DIRECTIONS:
Work through the material beneath and count the lines that include "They"; the answer is that number alone.

_ _ _

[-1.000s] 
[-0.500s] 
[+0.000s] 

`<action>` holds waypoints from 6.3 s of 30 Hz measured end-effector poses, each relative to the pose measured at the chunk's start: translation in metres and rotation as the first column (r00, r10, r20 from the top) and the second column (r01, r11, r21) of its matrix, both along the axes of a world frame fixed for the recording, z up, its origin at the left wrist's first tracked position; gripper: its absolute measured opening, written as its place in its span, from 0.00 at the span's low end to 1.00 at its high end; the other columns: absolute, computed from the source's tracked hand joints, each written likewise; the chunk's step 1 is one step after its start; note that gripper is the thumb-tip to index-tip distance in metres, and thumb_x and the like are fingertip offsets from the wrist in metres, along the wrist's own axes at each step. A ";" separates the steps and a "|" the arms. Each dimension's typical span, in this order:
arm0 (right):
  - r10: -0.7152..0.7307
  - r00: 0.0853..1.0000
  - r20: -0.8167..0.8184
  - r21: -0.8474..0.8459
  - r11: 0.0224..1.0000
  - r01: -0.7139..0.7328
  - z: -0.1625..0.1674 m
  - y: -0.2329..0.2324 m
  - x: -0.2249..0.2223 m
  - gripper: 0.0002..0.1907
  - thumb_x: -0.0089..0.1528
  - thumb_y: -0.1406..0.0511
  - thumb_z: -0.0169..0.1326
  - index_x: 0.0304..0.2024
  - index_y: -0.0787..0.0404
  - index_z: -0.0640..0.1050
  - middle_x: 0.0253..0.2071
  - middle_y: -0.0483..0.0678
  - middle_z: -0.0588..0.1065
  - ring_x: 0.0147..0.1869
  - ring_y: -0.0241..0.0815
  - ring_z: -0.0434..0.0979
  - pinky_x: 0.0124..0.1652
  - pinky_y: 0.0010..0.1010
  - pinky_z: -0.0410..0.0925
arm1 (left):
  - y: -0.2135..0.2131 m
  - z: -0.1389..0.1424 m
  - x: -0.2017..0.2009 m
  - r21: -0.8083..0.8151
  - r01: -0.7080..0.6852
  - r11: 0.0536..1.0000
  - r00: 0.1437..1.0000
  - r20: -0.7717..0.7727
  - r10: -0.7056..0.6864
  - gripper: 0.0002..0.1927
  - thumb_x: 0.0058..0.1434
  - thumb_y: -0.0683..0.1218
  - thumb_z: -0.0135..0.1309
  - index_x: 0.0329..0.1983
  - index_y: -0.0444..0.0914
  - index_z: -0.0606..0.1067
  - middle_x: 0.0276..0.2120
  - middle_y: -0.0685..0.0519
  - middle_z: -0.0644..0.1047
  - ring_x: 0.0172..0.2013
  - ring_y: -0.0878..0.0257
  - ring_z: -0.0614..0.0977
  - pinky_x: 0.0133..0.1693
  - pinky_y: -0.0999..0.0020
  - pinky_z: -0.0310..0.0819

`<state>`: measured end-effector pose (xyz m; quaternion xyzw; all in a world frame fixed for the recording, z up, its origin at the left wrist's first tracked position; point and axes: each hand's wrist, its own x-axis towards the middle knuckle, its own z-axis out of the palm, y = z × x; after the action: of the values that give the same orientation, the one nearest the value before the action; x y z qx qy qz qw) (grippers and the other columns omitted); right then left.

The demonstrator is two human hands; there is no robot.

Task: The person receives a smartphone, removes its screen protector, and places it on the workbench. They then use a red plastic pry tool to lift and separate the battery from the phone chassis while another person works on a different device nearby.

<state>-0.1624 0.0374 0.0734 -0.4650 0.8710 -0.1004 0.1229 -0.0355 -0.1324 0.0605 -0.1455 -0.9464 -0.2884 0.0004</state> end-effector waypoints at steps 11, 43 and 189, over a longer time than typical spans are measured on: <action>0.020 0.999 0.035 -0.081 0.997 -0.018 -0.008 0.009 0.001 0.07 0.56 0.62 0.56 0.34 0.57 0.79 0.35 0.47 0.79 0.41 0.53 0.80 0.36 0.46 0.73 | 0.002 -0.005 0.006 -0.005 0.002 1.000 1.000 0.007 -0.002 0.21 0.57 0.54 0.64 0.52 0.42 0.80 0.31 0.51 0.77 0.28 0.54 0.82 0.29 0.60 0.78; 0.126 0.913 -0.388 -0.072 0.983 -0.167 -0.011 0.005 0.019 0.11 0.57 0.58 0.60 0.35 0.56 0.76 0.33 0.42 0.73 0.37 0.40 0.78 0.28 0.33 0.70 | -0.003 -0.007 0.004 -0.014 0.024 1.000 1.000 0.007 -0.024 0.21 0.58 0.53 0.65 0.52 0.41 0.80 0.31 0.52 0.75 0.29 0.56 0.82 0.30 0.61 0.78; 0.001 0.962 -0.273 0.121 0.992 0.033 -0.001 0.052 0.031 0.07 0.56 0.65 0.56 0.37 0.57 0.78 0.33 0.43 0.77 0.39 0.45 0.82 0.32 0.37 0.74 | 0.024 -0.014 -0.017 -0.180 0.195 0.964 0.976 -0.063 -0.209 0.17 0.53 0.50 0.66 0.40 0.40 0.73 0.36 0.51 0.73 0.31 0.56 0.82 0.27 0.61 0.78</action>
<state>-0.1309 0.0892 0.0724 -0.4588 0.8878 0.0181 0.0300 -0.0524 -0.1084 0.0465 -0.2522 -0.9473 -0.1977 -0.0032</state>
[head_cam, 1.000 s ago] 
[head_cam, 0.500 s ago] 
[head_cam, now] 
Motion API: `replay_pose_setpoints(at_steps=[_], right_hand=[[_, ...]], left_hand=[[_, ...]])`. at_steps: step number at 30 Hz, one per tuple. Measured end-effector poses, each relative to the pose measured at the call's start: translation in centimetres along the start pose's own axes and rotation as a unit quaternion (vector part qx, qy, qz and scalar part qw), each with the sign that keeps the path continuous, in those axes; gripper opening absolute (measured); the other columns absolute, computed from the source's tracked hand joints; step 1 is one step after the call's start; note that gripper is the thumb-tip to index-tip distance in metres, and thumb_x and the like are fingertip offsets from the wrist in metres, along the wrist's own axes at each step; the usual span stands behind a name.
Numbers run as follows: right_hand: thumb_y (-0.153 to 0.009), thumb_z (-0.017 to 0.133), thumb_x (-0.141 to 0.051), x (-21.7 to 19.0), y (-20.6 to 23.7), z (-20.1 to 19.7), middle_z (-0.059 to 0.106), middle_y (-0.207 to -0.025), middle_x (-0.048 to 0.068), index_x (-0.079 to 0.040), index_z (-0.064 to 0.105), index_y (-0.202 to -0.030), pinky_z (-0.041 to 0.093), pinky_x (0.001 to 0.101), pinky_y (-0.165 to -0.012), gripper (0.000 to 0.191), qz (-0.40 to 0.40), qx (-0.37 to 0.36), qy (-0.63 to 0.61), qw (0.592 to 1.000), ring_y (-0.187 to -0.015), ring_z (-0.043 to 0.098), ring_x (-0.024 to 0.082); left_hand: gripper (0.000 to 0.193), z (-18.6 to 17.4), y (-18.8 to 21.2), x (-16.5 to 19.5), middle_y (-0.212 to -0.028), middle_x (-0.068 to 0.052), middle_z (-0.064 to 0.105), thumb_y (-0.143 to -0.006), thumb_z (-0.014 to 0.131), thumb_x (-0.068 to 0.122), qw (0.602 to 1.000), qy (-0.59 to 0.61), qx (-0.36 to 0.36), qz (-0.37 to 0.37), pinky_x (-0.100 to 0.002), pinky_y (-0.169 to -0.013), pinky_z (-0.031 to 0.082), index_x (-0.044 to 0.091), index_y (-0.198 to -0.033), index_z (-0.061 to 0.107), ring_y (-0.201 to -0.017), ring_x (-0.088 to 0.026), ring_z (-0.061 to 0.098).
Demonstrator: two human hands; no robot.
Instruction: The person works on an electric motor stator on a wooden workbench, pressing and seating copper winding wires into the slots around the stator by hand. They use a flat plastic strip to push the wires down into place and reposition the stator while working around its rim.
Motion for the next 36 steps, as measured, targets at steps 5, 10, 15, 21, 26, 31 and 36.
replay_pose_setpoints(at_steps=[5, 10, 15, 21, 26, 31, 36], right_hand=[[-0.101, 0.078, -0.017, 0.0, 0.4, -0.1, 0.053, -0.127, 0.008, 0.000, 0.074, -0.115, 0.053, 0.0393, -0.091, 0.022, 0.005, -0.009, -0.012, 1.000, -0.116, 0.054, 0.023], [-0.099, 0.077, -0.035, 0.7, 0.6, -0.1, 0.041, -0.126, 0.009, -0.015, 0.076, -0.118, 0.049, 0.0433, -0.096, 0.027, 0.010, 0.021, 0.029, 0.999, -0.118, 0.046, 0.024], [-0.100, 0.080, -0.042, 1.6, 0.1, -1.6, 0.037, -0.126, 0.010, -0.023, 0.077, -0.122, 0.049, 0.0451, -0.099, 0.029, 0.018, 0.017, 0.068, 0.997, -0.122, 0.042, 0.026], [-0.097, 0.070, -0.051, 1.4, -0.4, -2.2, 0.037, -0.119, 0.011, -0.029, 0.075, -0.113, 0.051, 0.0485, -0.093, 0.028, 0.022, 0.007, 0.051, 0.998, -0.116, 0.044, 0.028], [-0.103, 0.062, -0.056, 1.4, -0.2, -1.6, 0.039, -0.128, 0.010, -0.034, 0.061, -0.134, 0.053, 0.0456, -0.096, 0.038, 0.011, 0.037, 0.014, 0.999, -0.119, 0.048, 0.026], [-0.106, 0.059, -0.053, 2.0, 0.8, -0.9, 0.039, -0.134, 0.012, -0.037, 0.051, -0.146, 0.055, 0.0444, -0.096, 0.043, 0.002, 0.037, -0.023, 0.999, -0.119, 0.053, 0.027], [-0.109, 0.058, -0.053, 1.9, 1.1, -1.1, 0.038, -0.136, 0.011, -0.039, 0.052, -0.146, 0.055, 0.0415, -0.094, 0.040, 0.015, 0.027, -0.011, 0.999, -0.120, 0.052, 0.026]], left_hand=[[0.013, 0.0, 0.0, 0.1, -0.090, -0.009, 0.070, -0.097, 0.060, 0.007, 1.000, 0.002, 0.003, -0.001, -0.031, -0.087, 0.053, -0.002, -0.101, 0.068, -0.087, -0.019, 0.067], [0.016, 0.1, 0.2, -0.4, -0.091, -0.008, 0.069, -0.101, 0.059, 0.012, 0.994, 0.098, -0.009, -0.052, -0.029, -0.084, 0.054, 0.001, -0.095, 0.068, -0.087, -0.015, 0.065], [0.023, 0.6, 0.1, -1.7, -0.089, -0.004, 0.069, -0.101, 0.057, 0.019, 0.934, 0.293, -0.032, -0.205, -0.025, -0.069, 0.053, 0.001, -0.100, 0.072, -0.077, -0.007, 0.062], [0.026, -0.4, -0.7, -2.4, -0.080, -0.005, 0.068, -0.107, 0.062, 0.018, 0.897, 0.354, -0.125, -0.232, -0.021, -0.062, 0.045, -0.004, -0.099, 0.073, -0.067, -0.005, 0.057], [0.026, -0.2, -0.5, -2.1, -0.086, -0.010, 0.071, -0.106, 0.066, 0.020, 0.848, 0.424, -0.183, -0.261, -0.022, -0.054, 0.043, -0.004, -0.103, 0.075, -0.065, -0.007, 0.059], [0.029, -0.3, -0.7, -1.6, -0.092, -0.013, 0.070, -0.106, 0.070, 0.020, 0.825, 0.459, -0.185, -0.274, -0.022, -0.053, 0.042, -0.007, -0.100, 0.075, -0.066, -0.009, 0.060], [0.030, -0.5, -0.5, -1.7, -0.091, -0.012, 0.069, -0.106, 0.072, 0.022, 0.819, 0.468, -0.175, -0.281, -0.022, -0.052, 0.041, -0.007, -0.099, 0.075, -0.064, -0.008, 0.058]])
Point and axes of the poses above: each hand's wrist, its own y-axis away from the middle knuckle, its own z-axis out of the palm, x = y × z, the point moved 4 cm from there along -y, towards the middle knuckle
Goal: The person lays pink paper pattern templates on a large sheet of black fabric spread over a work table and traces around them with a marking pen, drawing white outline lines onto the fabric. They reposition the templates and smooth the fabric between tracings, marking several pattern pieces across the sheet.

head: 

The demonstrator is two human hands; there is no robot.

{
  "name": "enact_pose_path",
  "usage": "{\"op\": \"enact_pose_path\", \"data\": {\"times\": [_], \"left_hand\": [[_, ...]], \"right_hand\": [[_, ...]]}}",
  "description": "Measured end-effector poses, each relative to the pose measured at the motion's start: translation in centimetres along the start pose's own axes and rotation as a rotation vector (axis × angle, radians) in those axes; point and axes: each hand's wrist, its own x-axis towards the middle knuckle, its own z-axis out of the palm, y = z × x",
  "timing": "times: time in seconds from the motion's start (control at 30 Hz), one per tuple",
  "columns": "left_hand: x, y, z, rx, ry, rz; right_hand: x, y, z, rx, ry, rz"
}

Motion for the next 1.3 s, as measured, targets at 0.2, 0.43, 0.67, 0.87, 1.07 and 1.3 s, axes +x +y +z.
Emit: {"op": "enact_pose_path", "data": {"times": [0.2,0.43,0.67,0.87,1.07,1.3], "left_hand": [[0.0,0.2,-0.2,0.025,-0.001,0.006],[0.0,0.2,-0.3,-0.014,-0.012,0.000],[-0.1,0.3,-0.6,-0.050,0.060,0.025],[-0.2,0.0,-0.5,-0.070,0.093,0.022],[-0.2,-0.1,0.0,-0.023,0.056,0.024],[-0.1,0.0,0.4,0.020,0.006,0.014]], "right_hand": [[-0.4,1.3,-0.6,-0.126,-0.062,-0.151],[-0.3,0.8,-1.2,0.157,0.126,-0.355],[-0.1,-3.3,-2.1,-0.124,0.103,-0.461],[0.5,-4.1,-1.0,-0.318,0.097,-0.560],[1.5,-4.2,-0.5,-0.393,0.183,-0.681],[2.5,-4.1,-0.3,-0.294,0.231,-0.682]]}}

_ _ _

ANSWER AREA:
3